French politician (born 1970)

Laurent Garcia (born 31 May 1970) is a French politician representing the Democratic Movement. He was elected to the French National Assembly on 18 June 2017, representing the department of Meurthe-et-Moselle.

Garcia was elected in 1990 as the head of the International League against Racism and Anti-Semitism in Meurthe-et-Moselle. He was also elected the mayor of Laxou in 2008 where he would remain until his election to the Assembly in 2017.

== Political career ==
Vice-president of the Metropole of Greater Nancy, he was elected mayor of Laxou, a suburb of Nancy, in 2008 (running against Claude Guillerme, whose deputy he was) and re-elected in 2014.

He has chaired the Ligue contre le racisme et l'antisémitisme de Meurthe-et-Moselle.

In 2017, he was nominated and supported by La République en marche as an independent candidate in the legislative elections for the second Meurthe-et-Moselle constituency. He was elected on June 18, 2017, defeating Valérie Debord (Les Républicains) in the second round, with 66.82% of the vote. He resigned from the mayor's office in Laxou as a result of the accumulation of mandates. At the French National Assembly, he is a member of the Mouvement démocrate et apparentés group and its spokesman.

A year after his election, L'Est républicain compiled a list of the hardest-working Lorraine MPs in the Chamber, based on various criteria such as attendance, speeches, proposed amendments and bills. Garcia was ranked 16th out of 21 deputies.
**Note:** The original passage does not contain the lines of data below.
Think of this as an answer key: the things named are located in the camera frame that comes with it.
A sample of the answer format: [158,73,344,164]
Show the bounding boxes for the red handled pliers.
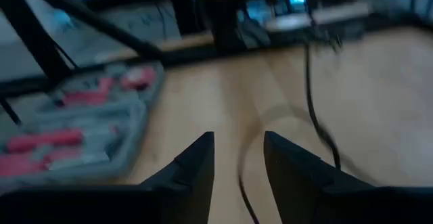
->
[62,77,114,106]

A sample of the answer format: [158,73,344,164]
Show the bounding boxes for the red handled screwdriver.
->
[0,149,111,177]

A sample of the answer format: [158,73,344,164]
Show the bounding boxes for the black aluminium table frame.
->
[0,0,433,96]

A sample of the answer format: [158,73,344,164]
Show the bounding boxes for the thin black cord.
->
[237,37,342,224]

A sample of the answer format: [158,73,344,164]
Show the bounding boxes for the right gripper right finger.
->
[263,131,383,224]

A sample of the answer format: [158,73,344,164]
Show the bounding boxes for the red tape measure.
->
[120,66,158,90]

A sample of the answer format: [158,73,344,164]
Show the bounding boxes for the grey plastic tool case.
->
[0,60,167,188]

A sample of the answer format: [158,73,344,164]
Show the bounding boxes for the red handled hammer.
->
[5,128,85,153]

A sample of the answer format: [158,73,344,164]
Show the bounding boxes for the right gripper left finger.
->
[140,131,216,224]
After two years as a member of parliament, Laurent Garcia returned to the mayor's office in Laxou. He ran in the municipal elections and was re-elected mayor on June 28, 2020, by a margin of 33 votes. Before the second round, he went door-to-door distributing masks in the commune, his status as a member of parliament allowing him to travel despite the health ban in force at the time. The outgoing mayor, Laurence Wieser, accused him of distorting the vote with this distribution, having taken advantage of his status as a member of parliament. Pending a decision by the courts, Laurent Garcia held both his deputy and mayor's posts, but renounced his mayor's salary. On January 21, 2021, the court rejected Laurence Wieser's protest, deeming her arguments inadmissible. Laurence Wieser appeals to the Conseil d'Etat.